TASK TO CARRY OUT
For the listing below, output exactly the lines from the line with "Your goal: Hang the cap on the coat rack" up to and including the line with "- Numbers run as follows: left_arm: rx", and no other lines.
═══
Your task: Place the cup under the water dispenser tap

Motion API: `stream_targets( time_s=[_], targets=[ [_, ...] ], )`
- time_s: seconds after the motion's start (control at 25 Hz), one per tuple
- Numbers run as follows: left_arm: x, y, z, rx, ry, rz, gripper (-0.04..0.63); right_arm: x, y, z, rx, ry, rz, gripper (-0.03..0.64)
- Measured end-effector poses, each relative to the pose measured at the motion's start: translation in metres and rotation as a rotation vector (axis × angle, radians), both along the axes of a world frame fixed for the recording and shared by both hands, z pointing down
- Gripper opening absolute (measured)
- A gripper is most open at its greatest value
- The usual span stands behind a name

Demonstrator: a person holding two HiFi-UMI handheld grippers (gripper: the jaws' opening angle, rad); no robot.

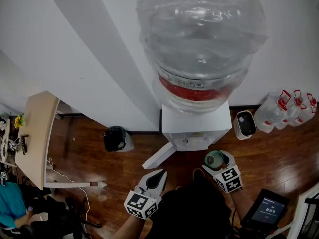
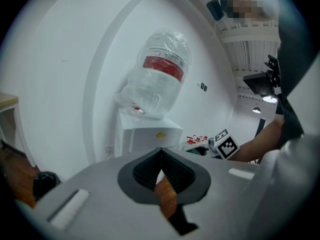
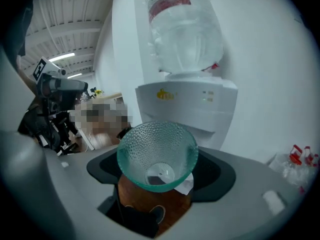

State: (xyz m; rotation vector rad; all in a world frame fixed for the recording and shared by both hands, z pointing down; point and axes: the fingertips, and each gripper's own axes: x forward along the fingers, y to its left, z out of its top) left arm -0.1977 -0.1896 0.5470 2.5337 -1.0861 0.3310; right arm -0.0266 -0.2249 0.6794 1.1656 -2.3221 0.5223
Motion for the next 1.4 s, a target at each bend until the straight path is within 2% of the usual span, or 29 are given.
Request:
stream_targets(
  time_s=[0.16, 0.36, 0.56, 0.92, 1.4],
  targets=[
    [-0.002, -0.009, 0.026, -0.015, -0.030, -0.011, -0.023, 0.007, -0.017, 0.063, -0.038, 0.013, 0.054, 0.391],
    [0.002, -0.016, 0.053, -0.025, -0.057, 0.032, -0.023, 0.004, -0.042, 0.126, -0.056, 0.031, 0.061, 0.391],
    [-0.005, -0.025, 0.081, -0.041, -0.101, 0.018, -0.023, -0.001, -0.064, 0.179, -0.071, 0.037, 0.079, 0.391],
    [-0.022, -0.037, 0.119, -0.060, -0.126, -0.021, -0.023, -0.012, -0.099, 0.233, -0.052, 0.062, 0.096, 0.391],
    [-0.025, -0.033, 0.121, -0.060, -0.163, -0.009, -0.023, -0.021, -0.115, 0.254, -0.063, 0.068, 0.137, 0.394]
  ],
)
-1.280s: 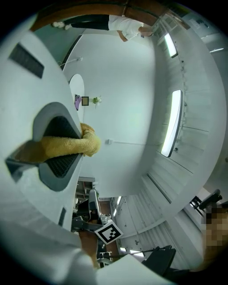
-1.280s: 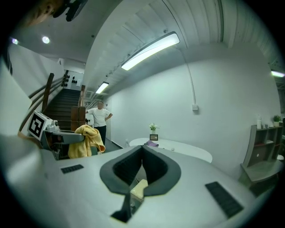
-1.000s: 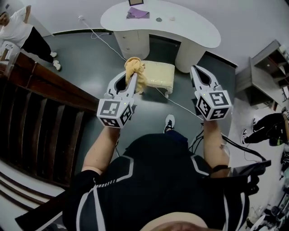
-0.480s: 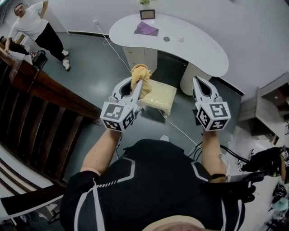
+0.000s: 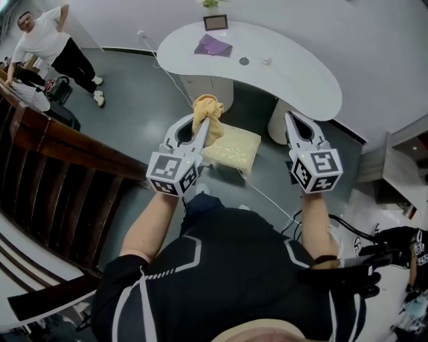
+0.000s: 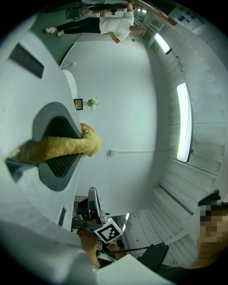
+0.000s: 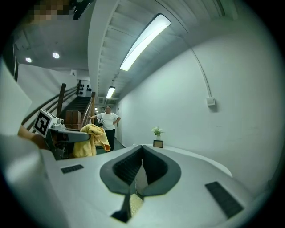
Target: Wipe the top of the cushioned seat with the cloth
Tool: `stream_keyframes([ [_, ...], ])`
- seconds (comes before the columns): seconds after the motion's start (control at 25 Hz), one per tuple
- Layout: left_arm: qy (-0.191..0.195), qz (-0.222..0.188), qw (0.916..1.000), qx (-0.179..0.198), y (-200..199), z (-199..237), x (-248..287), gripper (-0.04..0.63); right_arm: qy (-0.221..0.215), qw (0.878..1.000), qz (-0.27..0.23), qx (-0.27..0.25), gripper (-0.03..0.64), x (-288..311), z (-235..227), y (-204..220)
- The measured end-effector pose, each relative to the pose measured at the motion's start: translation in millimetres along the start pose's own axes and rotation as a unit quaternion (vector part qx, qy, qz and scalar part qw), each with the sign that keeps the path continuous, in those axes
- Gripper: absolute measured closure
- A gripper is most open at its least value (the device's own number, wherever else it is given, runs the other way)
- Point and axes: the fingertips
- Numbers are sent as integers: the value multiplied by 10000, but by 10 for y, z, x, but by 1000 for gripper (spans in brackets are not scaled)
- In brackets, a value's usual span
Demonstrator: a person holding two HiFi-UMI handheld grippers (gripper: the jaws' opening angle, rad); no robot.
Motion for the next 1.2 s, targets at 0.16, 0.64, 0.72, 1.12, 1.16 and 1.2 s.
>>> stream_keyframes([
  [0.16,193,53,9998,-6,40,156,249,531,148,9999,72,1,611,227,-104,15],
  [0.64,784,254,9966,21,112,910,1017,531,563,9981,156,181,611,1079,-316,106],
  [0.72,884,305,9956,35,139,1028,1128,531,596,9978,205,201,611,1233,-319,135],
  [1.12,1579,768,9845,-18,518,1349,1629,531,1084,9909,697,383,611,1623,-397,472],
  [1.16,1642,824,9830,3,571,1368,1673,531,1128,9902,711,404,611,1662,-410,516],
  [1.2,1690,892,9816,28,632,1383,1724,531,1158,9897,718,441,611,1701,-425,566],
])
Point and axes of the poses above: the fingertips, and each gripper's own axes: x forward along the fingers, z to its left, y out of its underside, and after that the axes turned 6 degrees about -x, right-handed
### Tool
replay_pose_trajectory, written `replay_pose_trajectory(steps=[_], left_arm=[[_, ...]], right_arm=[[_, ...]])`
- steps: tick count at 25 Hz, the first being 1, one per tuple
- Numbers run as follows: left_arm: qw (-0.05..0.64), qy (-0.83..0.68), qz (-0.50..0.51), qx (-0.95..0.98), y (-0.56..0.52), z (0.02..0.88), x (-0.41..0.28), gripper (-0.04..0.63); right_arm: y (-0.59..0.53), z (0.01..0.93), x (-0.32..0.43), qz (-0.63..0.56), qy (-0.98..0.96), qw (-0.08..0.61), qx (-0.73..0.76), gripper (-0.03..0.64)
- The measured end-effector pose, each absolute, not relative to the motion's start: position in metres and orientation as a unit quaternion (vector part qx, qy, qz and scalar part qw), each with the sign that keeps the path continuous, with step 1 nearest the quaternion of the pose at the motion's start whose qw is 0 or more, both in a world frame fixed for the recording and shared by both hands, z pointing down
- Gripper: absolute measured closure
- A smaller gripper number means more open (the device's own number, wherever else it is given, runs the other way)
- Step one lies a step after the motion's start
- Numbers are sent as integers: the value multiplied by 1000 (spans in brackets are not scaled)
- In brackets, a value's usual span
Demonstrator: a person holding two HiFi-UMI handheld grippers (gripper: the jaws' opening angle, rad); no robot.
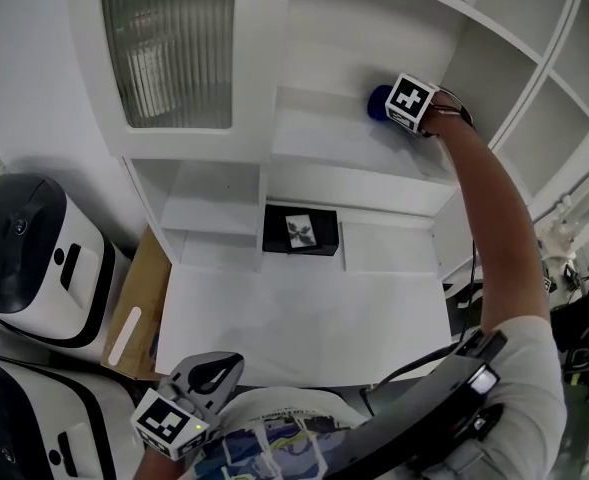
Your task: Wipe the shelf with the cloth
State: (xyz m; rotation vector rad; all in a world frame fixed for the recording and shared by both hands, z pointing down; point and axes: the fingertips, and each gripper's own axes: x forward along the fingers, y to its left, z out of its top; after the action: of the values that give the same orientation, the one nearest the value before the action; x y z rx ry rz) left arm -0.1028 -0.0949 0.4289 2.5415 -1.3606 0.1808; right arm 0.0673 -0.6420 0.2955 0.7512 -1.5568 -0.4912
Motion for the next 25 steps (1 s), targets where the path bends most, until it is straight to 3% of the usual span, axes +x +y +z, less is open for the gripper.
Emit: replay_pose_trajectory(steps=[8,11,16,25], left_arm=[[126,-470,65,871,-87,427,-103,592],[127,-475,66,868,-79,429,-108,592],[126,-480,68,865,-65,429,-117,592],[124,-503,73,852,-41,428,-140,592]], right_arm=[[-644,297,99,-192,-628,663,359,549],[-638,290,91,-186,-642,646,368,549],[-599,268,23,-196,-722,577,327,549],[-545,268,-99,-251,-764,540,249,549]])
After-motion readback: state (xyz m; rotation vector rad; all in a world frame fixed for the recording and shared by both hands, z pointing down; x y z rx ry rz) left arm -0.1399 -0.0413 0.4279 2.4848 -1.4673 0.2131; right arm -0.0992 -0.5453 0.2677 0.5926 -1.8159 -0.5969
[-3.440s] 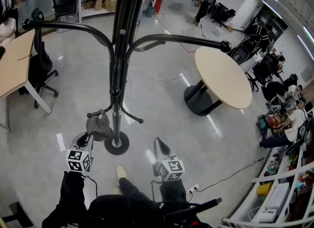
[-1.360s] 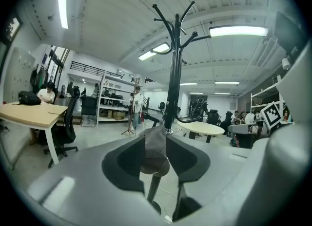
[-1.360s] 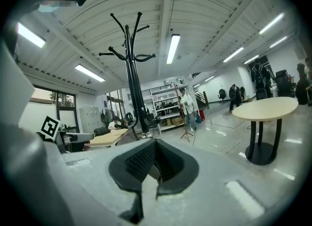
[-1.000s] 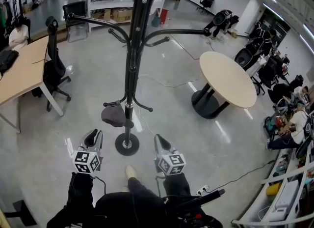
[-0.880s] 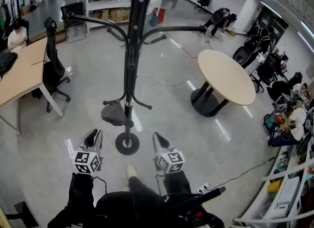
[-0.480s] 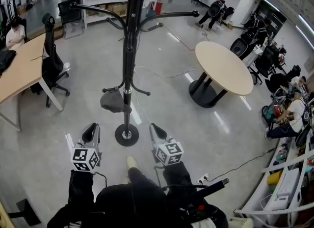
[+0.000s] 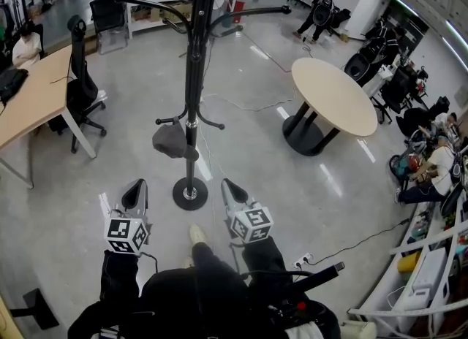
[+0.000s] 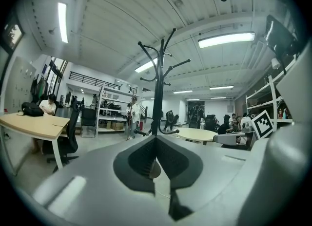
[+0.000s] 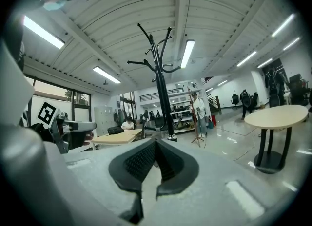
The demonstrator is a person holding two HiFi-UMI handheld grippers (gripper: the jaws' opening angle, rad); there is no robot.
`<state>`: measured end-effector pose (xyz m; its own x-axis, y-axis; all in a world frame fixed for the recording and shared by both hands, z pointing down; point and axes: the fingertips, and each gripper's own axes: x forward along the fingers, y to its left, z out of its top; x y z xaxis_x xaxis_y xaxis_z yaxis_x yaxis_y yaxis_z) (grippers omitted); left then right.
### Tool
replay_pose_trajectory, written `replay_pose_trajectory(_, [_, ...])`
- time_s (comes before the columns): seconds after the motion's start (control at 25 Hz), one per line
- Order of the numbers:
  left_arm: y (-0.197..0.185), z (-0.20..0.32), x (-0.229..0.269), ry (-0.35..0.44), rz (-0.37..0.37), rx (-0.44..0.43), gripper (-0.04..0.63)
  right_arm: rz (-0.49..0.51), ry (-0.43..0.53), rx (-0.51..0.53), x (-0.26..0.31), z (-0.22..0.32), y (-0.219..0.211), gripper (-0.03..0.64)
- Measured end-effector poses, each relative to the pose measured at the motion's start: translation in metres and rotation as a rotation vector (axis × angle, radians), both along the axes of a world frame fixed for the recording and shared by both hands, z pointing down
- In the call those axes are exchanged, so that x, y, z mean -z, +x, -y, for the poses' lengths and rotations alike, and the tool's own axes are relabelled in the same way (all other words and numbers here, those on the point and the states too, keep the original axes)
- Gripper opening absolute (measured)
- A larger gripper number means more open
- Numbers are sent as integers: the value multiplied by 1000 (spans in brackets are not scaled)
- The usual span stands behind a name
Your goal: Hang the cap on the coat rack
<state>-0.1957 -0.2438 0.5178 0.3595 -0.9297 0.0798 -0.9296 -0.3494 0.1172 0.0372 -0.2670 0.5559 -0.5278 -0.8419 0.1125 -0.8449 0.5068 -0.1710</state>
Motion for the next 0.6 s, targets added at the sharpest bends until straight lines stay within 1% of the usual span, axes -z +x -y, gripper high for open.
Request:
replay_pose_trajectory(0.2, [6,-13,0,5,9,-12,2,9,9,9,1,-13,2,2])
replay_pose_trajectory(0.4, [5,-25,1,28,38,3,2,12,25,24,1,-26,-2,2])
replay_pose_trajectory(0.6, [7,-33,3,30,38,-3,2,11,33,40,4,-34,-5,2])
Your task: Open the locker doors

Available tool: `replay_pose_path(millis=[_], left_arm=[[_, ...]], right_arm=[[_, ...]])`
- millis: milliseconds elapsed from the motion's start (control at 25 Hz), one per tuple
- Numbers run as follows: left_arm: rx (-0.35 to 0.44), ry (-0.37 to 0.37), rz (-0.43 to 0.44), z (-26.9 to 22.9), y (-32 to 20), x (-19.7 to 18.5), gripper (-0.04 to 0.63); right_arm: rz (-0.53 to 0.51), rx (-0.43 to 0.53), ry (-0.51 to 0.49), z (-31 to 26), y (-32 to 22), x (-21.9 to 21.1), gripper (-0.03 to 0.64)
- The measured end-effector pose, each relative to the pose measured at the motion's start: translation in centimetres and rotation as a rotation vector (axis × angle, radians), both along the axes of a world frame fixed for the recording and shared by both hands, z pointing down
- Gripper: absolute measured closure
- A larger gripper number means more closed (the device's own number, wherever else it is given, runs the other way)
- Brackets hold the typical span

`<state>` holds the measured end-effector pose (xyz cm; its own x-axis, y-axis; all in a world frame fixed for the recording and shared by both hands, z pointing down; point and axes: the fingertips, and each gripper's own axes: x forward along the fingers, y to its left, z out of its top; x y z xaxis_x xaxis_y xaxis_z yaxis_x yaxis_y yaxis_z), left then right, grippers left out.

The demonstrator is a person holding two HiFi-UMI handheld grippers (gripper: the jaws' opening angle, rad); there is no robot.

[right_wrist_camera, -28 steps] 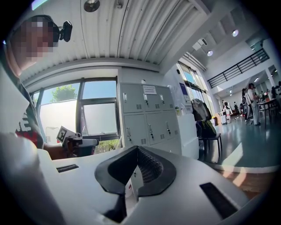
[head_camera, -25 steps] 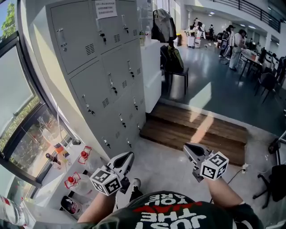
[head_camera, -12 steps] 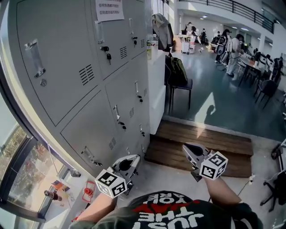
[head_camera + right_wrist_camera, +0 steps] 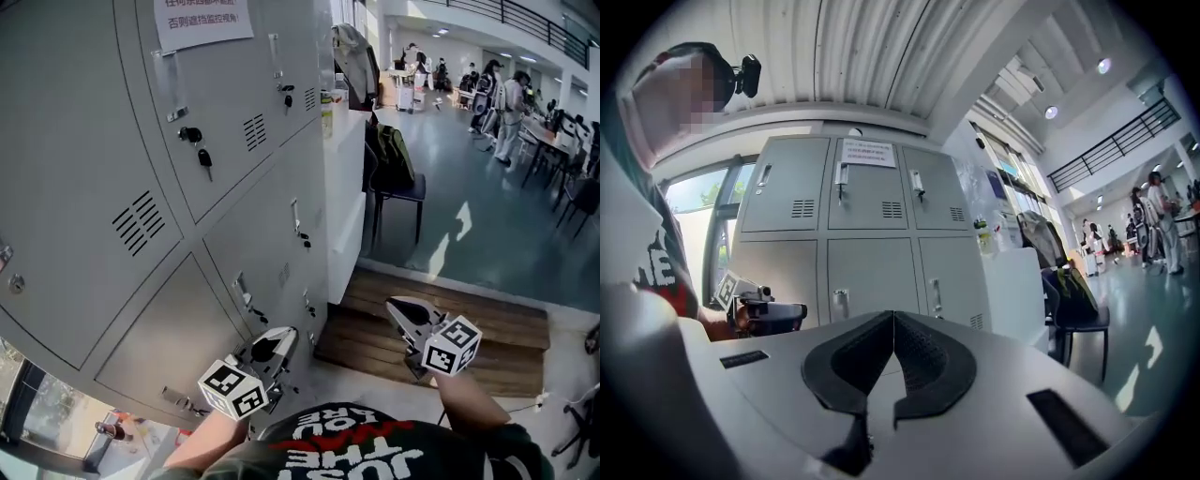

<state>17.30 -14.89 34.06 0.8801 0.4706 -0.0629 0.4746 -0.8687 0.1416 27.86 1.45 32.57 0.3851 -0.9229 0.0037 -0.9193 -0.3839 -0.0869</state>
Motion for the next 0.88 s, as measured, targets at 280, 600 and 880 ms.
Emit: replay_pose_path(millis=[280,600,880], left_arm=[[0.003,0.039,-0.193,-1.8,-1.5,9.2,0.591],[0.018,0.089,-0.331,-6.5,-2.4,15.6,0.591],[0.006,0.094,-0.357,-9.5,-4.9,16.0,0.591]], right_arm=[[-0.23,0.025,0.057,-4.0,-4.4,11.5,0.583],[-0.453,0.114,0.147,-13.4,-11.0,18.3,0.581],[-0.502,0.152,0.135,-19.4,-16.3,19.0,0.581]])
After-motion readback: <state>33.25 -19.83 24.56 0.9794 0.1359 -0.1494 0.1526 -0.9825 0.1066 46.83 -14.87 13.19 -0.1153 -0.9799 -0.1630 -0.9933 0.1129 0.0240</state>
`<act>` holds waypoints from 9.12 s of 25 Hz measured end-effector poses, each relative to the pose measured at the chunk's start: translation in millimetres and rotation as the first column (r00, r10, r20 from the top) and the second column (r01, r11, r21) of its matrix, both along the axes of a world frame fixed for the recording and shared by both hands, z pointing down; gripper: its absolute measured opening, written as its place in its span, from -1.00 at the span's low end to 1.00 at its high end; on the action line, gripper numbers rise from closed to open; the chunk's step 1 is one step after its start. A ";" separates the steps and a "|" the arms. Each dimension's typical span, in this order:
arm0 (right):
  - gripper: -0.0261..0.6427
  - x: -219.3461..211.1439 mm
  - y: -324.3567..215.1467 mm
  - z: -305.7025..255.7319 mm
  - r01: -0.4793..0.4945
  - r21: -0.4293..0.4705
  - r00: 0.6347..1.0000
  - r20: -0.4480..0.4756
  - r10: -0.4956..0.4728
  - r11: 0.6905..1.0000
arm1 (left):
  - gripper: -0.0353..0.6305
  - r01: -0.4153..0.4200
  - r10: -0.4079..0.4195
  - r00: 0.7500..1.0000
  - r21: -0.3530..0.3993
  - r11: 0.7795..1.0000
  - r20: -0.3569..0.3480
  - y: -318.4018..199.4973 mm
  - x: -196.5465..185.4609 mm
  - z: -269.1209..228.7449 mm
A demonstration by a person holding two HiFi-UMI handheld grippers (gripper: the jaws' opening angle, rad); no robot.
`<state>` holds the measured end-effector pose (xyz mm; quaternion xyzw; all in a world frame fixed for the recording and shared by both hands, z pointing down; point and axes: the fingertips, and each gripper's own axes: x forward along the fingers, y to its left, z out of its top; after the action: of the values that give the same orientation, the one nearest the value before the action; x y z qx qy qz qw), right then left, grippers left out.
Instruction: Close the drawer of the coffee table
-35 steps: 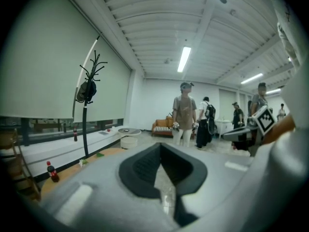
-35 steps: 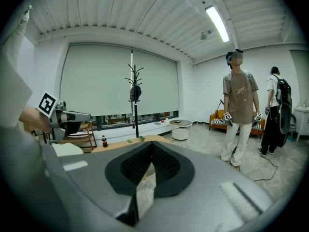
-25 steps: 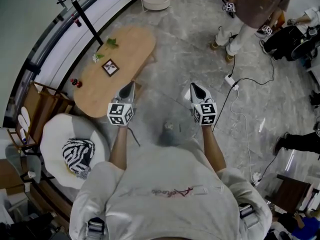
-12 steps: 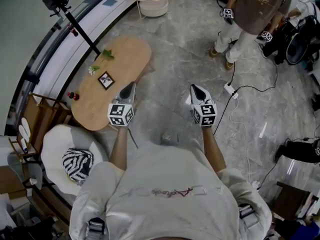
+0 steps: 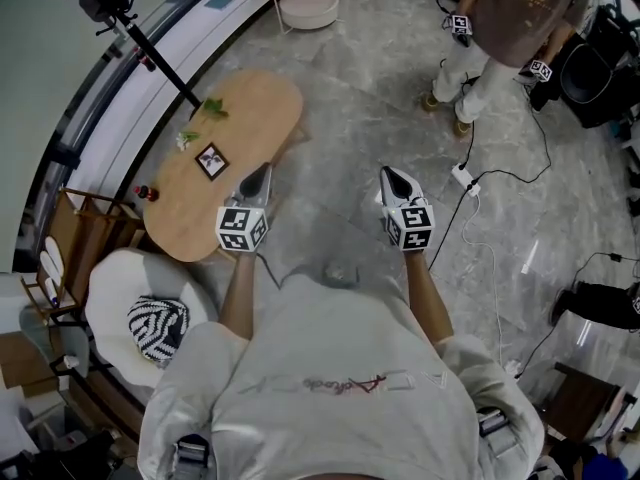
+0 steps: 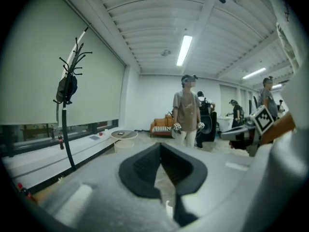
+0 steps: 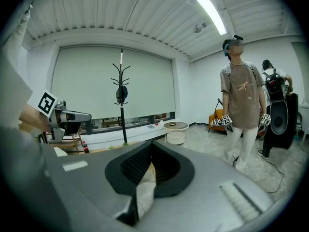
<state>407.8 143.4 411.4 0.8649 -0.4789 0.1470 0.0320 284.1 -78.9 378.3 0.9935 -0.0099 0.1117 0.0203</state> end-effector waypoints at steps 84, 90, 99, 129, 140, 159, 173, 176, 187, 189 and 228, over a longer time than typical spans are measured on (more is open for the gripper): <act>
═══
SOLUTION TO THE PROBLEM
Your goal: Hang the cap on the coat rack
<state>-0.1957 -0.2438 0.5178 0.3595 -0.9297 0.0798 -0.9296 -0.3494 0.1172 0.0372 -0.2670 0.5559 -0.5278 -0.8419 0.1125 -0.8449 0.5068 -0.1710</state>
Motion for the next 0.6 s, targets added at the sharpest bends until straight lines stay within 1% of the usual span, axes -z +x -y, gripper high for open.
Request:
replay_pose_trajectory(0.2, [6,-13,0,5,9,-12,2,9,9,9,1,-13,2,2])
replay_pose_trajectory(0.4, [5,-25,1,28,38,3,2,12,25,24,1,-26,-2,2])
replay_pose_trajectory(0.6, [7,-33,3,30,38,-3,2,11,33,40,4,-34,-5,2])
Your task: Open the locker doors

Available tool: `replay_pose_path(millis=[_], left_arm=[[_, ...]], right_arm=[[_, ...]])`
- millis: milliseconds elapsed from the motion's start (control at 25 Hz), one per tuple
- Numbers run as follows: left_arm: rx (-0.35 to 0.44), ry (-0.37 to 0.37), rz (-0.43 to 0.44), z (-26.9 to 22.9), y (-32 to 20), x (-19.7 to 18.5), gripper (-0.04 to 0.63); right_arm: rz (-0.53 to 0.51), rx (-0.43 to 0.53), ry (-0.51 to 0.49), z (-31 to 26), y (-32 to 22), x (-21.9 to 21.1), gripper (-0.03 to 0.64)

There is no more output for this exercise.